MicroFrontier ·
A web crawler frontier implementation in TypeScript backed by Redis. MicroFrontier is a scalable and distributed frontier implemented through Redis Queues.
- [x] Fast Ingestion & High throughput
- [x] Multiple priority queues
- [x] Custom priority strategy
- [x] Per-Hostname crawl rate limit or default delay fallback
- [x] Easy to use HTTP Microservice
- [x] Multi-processing support
Example of Mercator Frontier1
Usage
MicroFrontier can be used both as a Javascript library SDK, from the command line or with a Docker deploy.
Command Line
Install microfrontier with:
npm i -g microfrontier
Run microfrontier
microfrontier --port 3035 --redis:host localhost #see configuration for other parameters
As a package
Npm:
npm i microfrontier
Yarn:
yarn add microfrontier
Docker
docker pull adileo/microfrontier
Configuration
ENV VAR | CLI PARAMS | Description |
---|---|---|
host | --host | Host name to start the microservice http server.
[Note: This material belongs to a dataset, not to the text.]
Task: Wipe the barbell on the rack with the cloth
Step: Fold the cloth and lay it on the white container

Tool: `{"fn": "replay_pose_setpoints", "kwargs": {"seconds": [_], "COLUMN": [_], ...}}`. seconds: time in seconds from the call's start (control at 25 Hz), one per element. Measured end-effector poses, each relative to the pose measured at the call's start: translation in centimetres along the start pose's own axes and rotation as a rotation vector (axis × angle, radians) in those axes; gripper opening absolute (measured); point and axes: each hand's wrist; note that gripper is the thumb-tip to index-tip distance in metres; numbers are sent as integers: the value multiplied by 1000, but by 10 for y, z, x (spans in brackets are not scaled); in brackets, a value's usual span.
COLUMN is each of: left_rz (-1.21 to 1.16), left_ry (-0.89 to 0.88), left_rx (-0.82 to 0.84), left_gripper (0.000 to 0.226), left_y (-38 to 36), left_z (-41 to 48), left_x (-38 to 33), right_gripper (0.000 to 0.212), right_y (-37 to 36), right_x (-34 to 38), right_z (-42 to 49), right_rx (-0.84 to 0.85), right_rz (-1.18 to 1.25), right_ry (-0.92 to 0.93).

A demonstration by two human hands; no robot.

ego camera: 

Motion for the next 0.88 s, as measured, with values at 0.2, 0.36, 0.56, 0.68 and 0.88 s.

Default value: 127.0.0.1
|
port | --port | Port to start the microservice http server. Default value: 8090
|
redis_host | --redis:host | Redis server host. Default value: 127.0.0.1
|
redis_port | --redis:port | Redis server port. Default value: 6379
|
redis_* | --redis:* | Parameters are interpreted by nconf and passed to ioredis as the client config. |
config_frontierName | --config:frontierName | Prefix used for Redis keys. |
config_* | --config:* | Parameters are interpreted by nconf , default value below. |
{
frontierName: 'frontier',
priorities: {
'high': {probability: 0.6},
'normal': {probability: 0.3},
'low': {probability: 0.1},
},
defaultCrawlDelay: 1000
}
How to
Adding an URL to the frontier
Via HTTP
curl --location --request POST 'http://127.0.0.1:8090/frontier' \
--header 'Content-Type: application/json' \
--data-raw '{
"url": "http://www.example.com",
"priority": "normal",
"meta": {
"foo": "bar"
}
}'
Via SDK
import { URLFrontier } from "microfrontier"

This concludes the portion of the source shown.